Source data
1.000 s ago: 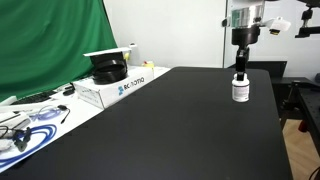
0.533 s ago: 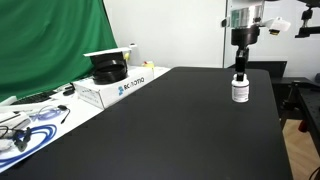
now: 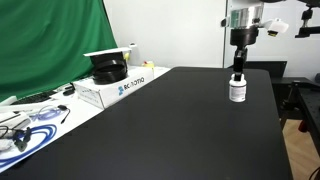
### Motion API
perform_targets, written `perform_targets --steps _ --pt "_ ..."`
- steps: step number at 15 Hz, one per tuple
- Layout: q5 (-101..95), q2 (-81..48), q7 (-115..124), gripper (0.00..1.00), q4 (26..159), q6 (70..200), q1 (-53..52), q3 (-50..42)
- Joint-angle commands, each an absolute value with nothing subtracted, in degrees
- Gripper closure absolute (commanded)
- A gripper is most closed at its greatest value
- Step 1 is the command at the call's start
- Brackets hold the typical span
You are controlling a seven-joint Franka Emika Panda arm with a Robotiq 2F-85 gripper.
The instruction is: Pick the bottle and move it to the left of the table
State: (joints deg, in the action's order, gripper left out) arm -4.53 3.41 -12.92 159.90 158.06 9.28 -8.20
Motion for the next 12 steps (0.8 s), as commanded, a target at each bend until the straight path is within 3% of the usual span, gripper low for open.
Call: perform_targets --steps 1,12 --pt "-1.3 1.4 -16.6 0.81 159.9 162.3 8.9 -9.3" --pt "5.6 -5.4 -24.4 0.81 159.9 170.9 10.2 -8.8"
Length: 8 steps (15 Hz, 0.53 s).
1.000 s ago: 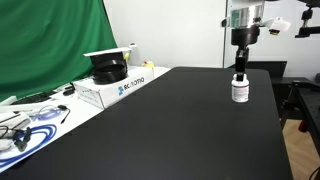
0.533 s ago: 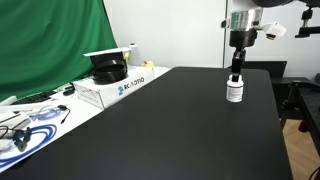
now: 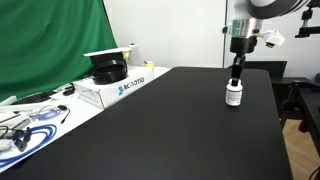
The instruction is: Pick the bottle and move it to the left of the table
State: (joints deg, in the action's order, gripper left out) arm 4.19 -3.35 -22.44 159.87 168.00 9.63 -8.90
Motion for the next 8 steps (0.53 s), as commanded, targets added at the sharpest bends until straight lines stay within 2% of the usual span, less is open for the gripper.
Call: perform_targets --steps 1,5,6,7,8 --pt "5.7 -6.2 -24.5 0.81 159.9 171.7 10.3 -8.8" --pt "5.5 -7.9 -24.6 0.81 159.9 173.3 10.6 -8.7" --pt "6.2 -6.6 -25.2 0.31 159.9 171.1 10.9 -8.2" --pt "5.2 -5.9 -24.3 0.31 159.8 170.5 10.4 -8.8" --pt "3.9 -5.1 -23.3 0.24 159.8 169.1 9.9 -9.5"
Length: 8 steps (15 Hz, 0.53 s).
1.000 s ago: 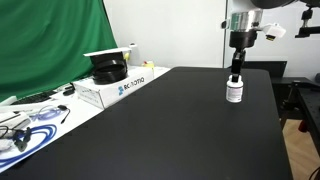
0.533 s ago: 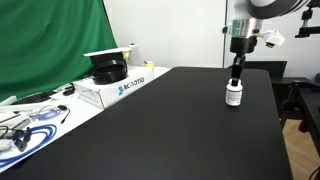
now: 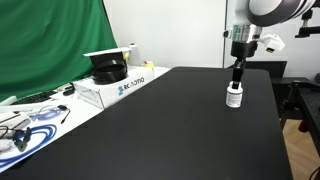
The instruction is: Pick the bottle and move it to the left of the table
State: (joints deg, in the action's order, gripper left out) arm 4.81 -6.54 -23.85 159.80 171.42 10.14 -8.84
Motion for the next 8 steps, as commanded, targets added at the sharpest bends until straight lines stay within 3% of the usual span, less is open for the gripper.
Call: perform_targets --steps 1,4,8 --pt "3.2 -3.5 -22.6 0.18 159.8 167.0 9.7 -9.9" --pt "2.1 2.0 -21.7 0.01 159.2 159.8 10.6 -8.9" --pt "-0.7 13.5 -21.0 0.00 160.0 150.0 9.8 -9.3"
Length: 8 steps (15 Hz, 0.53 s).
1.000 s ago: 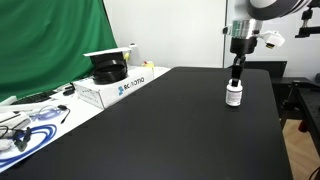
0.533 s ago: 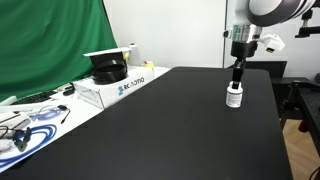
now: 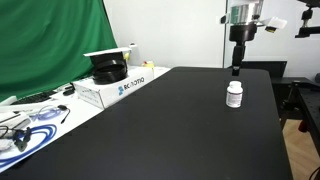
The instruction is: Pick the bottle and move it to the left of the table
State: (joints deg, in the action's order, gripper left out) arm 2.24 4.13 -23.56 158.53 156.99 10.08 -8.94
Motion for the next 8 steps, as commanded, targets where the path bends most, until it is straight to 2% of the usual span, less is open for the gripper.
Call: perform_targets --steps 1,4,7,8 --pt "-1.4 15.6 -20.5 0.00 159.9 147.6 9.8 -9.1" --pt "-4.3 21.3 -19.5 0.01 160.3 140.4 9.7 -8.5" --pt "-4.8 20.9 -22.1 0.00 158.8 130.8 7.3 -8.1" --pt "-4.2 21.0 -22.2 0.00 158.8 134.7 7.9 -9.5"
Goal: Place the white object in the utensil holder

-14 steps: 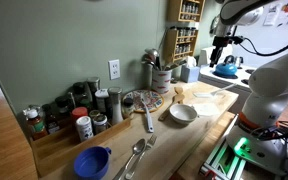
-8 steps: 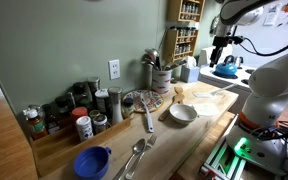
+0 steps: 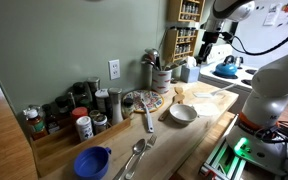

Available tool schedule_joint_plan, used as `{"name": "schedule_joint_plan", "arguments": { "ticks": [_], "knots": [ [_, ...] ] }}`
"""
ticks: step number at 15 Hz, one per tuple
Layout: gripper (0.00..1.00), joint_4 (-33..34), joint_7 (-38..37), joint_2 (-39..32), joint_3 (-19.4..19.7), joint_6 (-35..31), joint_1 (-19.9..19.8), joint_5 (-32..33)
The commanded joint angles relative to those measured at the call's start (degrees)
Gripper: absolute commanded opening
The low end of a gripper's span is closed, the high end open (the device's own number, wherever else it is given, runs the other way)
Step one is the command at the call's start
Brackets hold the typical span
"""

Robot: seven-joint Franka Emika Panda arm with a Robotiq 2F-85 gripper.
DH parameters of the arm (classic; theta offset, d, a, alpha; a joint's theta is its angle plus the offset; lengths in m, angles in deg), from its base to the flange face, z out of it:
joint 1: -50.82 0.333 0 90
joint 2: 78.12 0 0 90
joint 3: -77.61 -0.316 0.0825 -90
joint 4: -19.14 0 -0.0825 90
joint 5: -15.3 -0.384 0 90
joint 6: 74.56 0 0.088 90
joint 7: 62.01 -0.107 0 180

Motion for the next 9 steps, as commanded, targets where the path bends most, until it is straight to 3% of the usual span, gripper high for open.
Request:
{"name": "schedule_joint_plan", "arguments": {
  "ticks": [1, 6, 8, 9],
  "knots": [
    [1.0, 1.7, -12.6, 0.2, -8.1, -1.2, 3.6, -6.3],
    [1.0, 7.2, -34.7, -3.9, -19.6, 2.4, 5.5, -12.3],
    [1.0, 7.1, -36.5, -3.6, -21.3, -0.7, 7.5, -14.8],
    [1.0, 6.4, -34.5, -2.8, -20.4, 0.4, 6.4, -12.3]
  ]
}}
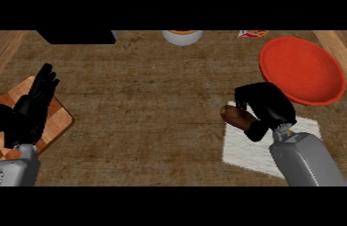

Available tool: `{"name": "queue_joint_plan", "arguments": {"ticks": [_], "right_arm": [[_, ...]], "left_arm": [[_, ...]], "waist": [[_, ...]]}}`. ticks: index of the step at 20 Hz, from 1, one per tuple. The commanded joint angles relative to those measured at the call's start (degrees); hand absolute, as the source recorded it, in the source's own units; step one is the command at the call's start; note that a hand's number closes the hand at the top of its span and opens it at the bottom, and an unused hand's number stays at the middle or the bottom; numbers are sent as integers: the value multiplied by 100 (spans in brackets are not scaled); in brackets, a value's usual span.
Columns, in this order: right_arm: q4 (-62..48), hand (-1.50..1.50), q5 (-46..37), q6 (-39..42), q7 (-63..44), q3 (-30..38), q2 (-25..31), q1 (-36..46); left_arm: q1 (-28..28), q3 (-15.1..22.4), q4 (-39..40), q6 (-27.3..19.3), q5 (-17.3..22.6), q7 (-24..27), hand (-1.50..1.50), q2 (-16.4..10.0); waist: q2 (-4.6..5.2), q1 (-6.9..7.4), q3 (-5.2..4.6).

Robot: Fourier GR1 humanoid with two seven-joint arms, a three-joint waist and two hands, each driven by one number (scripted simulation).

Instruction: Pick the sweet potato from the placemat and place it in the bowl

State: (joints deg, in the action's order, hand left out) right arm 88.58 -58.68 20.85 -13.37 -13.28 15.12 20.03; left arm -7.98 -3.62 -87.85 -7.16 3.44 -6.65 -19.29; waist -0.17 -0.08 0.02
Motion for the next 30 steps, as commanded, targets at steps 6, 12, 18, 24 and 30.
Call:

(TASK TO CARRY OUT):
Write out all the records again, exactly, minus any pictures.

(YOUR RESPONSE):
1.000 s ago: 
0.533 s ago: 
now: 
### Motion API
perform_targets, written `perform_targets --steps _ --pt "_ ..."`
- steps: step number at 15 Hz, one per tuple
- Layout: q5 (-101..95), q2 (-81..48), q7 (-115..124), gripper (0.00..1.00), q4 (26..159), q6 (70..200), q1 (-53..52), q3 (-50..42)
- Joint-angle commands, each an absolute value with nothing subtracted, in degrees
- Gripper closure absolute (commanded)
- A gripper is most closed at its greatest value
- Step 1 is the command at the call's start
- Brackets hold the typical span
You are controlling a seven-joint Franka Emika Panda arm with a Robotiq 2F-85 gripper.
The instruction is: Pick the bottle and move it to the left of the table
State: (joints deg, in the action's order, gripper left out) arm -4.53 3.41 -12.92 159.90 158.06 9.28 -8.20
Motion for the next 12 steps (0.8 s), as commanded, a target at each bend until the straight path is within 3% of the usual span, gripper low for open.
Call: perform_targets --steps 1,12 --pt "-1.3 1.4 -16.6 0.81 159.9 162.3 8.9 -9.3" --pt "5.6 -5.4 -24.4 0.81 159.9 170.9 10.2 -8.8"
Length: 8 steps (15 Hz, 0.53 s).
1.000 s ago: 
0.533 s ago: 
now: 
The instruction is: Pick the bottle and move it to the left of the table
State: (joints deg, in the action's order, gripper left out) arm 4.19 -3.35 -22.44 159.87 168.00 9.63 -8.90
Motion for the next 8 steps (0.53 s), as commanded, targets added at the sharpest bends until straight lines stay within 2% of the usual span, less is open for the gripper.
Call: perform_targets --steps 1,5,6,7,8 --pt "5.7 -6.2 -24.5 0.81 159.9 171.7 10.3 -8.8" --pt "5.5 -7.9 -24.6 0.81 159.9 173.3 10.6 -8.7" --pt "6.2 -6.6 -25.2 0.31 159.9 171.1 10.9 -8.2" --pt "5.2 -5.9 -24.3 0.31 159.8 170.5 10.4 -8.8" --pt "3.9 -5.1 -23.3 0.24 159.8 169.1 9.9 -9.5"
Length: 8 steps (15 Hz, 0.53 s).
1.000 s ago: 
0.533 s ago: 
now: 
The instruction is: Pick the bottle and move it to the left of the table
State: (joints deg, in the action's order, gripper left out) arm 4.81 -6.54 -23.85 159.80 171.42 10.14 -8.84
Motion for the next 8 steps, as commanded, targets added at the sharpest bends until straight lines stay within 3% of the usual span, less is open for the gripper.
Call: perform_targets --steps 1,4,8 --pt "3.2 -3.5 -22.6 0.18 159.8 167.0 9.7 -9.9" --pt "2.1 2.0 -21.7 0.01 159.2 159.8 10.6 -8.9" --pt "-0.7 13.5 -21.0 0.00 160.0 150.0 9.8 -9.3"
Length: 8 steps (15 Hz, 0.53 s).
1.000 s ago: 
0.533 s ago: 
now: 
The instruction is: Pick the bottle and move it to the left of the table
State: (joints deg, in the action's order, gripper left out) arm 2.24 4.13 -23.56 158.53 156.99 10.08 -8.94
Motion for the next 8 steps, as commanded, targets where the path bends most, until it is straight to 2% of the usual span, less is open for the gripper.
Call: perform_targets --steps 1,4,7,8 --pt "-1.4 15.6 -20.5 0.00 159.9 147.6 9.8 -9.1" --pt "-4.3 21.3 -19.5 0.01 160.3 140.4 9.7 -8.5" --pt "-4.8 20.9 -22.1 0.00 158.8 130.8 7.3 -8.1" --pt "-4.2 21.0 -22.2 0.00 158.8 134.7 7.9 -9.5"
Goal: Place the white object in the utensil holder

-14 steps: 
-8 steps: 
+0 steps: 

Available tool schedule_joint_plan, used as `{"name": "schedule_joint_plan", "arguments": { "ticks": [_], "knots": [ [_, ...] ] }}`
"""
ticks: step number at 15 Hz, one per tuple
Layout: gripper (0.00..1.00), joint_4 (-33..34), joint_7 (-38..37), joint_2 (-39..32), joint_3 (-19.4..19.7), joint_6 (-35..31), joint_1 (-19.9..19.8), joint_5 (-32..33)
The commanded joint angles relative to those measured at the call's start (degrees)
Gripper: absolute commanded opening
The low end of a gripper's span is closed, the high end open (the device's own number, wherever else it is given, runs the other way)
Step one is the command at the call's start
Brackets hold the typical span
"""

Robot: seven-joint Franka Emika Panda arm with a Robotiq 2F-85 gripper.
DH parameters of the arm (classic; theta offset, d, a, alpha; a joint's theta is its angle plus the offset; lengths in m, angles in deg), from its base to the flange face, z out of it:
joint 1: -50.82 0.333 0 90
joint 2: 78.12 0 0 90
joint 3: -77.61 -0.316 0.0825 -90
joint 4: -19.14 0 -0.0825 90
joint 5: -15.3 -0.384 0 90
joint 6: 74.56 0 0.088 90
joint 7: 62.01 -0.107 0 180

Motion for the next 9 steps, as commanded, targets where the path bends most, until it is straight to 3% of the usual span, gripper high for open.
Request:
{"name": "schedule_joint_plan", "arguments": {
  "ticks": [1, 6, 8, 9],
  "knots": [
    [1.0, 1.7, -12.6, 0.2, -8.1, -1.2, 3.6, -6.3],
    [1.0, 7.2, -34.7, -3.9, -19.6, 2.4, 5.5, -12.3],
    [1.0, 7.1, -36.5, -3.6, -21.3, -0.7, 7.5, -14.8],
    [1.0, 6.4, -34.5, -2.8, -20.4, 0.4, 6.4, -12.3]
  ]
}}

Available tool: `{"name": "queue_joint_plan", "arguments": {"ticks": [_], "right_arm": [[_, ...]], "left_arm": [[_, ...]], "waist": [[_, ...]]}}`. ticks: index of the step at 20 Hz, from 1, one per tuple. The commanded joint angles relative to those measured at the call's start (degrees); hand absolute, as the source recorded it, in the source's own units; step one is the command at the call's start; note that a hand's number closes the hand at the top of its span and opens it at the bottom, and an unused hand's number stays at the middle or the bottom; numbers are sent as integers: the value multiplied by 100 (spans in brackets are not scaled); in brackets, a value's usual span.
Columns, in this order: right_arm: q4 (-62..48), hand (-1.50..1.50), q5 (-46..37), q6 (-39..42), q7 (-63..44), q3 (-30..38), q2 (-25..31), q1 (-36..46); left_arm: q1 (-28..28), q3 (-15.1..22.4), q4 (-39..40), q6 (-27.3..19.3), q5 (-17.3..22.6), q7 (-24..27), hand (-1.50..1.50), q2 (-16.4..10.0); waist: q2 (-4.6..5.2), q1 (-6.9..7.4), q3 (-5.2..4.6).

Robot: Fourier GR1 humanoid with two seven-joint arms, a three-joint waist and two hands, each driven by one number (scripted simulation).

Instruction: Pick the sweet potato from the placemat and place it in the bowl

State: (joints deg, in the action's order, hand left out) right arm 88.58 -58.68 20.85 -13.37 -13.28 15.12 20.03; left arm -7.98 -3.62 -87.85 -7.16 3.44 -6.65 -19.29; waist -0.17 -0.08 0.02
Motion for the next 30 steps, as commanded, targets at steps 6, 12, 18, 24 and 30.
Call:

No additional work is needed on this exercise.